[Opening SUPPLIED RECORDS section]

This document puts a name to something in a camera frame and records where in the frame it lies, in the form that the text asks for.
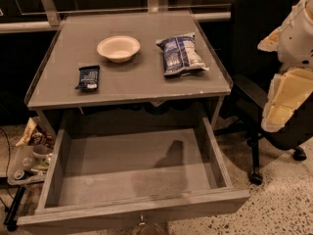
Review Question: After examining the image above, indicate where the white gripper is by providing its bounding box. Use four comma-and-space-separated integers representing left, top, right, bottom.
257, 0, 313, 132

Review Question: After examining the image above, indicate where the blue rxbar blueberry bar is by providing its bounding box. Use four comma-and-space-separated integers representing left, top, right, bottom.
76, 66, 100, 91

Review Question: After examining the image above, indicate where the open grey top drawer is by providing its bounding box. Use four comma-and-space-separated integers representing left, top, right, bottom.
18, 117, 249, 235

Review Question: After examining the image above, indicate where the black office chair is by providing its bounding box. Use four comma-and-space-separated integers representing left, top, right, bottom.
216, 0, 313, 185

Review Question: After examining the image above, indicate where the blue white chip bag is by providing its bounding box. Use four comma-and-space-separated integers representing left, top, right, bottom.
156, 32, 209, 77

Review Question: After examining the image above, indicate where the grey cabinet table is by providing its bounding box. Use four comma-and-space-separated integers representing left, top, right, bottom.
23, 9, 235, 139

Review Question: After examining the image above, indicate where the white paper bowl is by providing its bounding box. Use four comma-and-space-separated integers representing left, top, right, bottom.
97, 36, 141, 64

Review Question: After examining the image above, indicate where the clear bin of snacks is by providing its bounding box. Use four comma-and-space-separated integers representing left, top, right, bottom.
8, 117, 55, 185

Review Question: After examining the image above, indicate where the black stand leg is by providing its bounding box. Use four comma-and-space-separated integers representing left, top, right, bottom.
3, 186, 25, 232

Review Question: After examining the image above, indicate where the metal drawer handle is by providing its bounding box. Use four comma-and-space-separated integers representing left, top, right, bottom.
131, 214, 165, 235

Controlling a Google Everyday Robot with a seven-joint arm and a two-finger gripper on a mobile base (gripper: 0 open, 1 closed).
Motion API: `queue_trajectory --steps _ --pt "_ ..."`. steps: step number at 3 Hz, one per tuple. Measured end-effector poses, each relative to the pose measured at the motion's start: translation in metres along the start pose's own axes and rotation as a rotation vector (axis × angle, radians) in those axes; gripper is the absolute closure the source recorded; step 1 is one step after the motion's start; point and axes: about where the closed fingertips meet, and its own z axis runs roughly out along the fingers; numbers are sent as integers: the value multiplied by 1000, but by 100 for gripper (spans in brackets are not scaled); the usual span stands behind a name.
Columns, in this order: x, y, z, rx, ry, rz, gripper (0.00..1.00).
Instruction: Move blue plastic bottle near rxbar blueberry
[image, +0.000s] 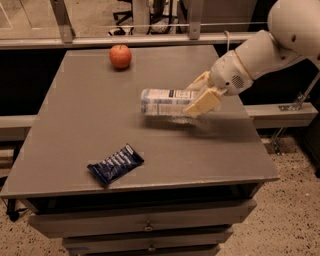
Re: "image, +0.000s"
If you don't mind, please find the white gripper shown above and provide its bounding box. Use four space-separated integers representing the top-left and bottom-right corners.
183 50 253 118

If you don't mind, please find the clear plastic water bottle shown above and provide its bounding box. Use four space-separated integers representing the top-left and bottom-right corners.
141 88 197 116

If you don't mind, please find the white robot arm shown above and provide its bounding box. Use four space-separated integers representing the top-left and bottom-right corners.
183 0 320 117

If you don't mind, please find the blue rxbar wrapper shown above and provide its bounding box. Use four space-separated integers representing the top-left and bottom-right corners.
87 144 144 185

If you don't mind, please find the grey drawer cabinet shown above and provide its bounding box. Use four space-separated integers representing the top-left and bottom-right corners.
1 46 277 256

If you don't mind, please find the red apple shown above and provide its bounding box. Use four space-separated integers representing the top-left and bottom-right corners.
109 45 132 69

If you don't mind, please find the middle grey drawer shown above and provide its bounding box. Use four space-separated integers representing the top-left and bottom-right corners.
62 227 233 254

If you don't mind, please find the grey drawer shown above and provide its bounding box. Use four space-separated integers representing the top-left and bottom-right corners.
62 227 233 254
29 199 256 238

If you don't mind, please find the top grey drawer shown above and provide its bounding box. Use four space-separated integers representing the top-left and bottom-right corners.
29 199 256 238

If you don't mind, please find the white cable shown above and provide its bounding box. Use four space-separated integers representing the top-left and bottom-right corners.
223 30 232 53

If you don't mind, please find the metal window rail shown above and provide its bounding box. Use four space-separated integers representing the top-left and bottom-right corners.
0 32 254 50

[Closing SUPPLIED RECORDS section]
[Opening SUPPLIED RECORDS section]

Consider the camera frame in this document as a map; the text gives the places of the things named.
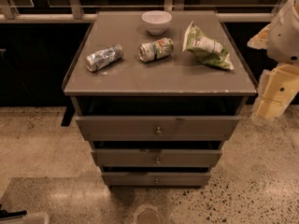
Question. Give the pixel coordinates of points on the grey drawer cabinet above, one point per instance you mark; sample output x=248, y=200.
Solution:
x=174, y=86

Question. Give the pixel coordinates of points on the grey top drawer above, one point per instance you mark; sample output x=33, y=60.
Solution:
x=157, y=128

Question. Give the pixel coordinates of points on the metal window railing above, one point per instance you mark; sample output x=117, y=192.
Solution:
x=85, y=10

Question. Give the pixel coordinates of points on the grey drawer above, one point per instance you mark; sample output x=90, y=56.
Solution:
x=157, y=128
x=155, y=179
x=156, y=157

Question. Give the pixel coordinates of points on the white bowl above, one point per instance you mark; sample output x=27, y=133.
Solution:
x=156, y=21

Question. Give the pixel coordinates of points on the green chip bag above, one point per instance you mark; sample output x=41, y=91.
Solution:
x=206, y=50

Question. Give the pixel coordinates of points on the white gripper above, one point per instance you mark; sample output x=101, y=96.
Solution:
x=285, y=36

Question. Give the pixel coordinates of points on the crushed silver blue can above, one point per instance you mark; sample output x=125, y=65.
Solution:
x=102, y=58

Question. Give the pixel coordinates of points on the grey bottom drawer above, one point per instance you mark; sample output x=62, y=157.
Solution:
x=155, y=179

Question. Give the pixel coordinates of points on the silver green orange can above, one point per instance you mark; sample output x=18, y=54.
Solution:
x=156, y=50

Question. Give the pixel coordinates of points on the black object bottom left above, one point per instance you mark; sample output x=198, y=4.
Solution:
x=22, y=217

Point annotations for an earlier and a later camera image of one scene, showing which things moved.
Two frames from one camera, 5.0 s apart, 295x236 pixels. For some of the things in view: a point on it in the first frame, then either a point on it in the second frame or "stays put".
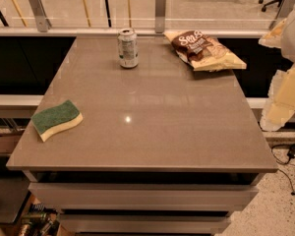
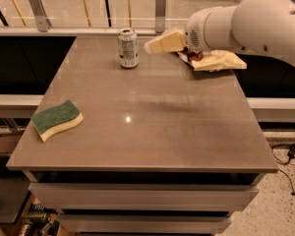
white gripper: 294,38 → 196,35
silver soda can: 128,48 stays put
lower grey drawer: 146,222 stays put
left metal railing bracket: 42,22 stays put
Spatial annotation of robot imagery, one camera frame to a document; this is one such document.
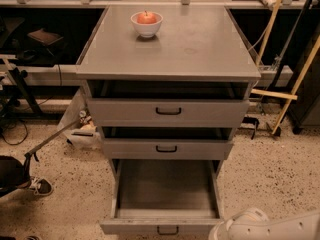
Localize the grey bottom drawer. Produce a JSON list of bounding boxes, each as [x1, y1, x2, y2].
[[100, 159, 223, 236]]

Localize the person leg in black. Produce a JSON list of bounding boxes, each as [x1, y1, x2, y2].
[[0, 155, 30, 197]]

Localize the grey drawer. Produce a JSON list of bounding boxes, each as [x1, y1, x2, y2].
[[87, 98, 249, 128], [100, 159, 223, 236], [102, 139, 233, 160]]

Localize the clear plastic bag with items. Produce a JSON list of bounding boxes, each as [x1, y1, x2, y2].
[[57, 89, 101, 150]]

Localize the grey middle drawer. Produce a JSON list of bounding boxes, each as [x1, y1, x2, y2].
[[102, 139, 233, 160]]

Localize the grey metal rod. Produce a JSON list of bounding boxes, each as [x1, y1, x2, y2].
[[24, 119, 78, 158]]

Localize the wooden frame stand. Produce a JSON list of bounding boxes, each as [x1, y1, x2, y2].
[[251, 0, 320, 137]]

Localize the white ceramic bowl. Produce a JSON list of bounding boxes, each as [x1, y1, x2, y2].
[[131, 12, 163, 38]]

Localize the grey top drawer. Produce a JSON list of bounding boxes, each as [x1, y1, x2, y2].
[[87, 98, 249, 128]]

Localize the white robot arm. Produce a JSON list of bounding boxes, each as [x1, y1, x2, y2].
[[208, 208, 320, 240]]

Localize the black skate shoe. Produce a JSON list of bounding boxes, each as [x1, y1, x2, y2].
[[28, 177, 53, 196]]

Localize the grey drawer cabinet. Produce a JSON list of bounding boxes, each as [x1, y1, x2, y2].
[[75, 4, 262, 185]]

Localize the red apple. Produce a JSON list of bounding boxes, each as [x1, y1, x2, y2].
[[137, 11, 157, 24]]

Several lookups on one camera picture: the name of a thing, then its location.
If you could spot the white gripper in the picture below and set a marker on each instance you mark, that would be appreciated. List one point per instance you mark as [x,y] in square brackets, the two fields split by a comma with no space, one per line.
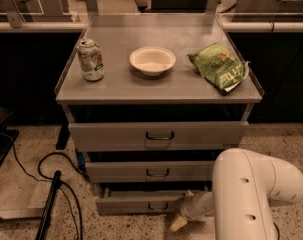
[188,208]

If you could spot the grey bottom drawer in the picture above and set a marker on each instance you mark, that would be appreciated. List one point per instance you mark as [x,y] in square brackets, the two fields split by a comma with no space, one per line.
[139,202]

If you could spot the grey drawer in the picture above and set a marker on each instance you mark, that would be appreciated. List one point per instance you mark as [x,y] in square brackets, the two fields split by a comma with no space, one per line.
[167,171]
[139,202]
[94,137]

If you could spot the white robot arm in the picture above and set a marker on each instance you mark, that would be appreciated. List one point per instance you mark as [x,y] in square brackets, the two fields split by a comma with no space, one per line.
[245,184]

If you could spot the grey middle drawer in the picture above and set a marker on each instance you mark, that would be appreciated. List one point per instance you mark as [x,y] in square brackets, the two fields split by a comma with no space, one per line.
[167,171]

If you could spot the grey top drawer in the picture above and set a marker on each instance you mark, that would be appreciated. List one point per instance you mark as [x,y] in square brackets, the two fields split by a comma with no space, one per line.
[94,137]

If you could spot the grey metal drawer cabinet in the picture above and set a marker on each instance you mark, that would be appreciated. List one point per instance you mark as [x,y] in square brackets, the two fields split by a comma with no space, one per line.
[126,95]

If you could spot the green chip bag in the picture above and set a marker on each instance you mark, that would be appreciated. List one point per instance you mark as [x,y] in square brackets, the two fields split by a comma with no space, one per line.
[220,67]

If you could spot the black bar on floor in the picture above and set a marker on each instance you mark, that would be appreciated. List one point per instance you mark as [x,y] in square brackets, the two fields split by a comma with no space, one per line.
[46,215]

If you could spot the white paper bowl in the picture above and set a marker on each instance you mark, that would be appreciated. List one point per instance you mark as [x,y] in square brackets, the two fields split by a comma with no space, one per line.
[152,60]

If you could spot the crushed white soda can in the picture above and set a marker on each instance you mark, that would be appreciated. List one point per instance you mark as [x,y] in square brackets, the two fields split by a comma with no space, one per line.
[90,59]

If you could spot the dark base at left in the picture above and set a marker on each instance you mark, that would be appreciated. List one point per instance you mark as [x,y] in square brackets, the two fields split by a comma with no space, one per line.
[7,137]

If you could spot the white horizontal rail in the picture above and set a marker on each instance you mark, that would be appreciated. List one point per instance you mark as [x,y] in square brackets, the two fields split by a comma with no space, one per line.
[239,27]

[Closing SUPPLIED RECORDS section]

§ **TASK STATEMENT**:
The lines above that hold the word "then" need counting; write the count and nothing more.

§ **ANSWER SPACE**:
2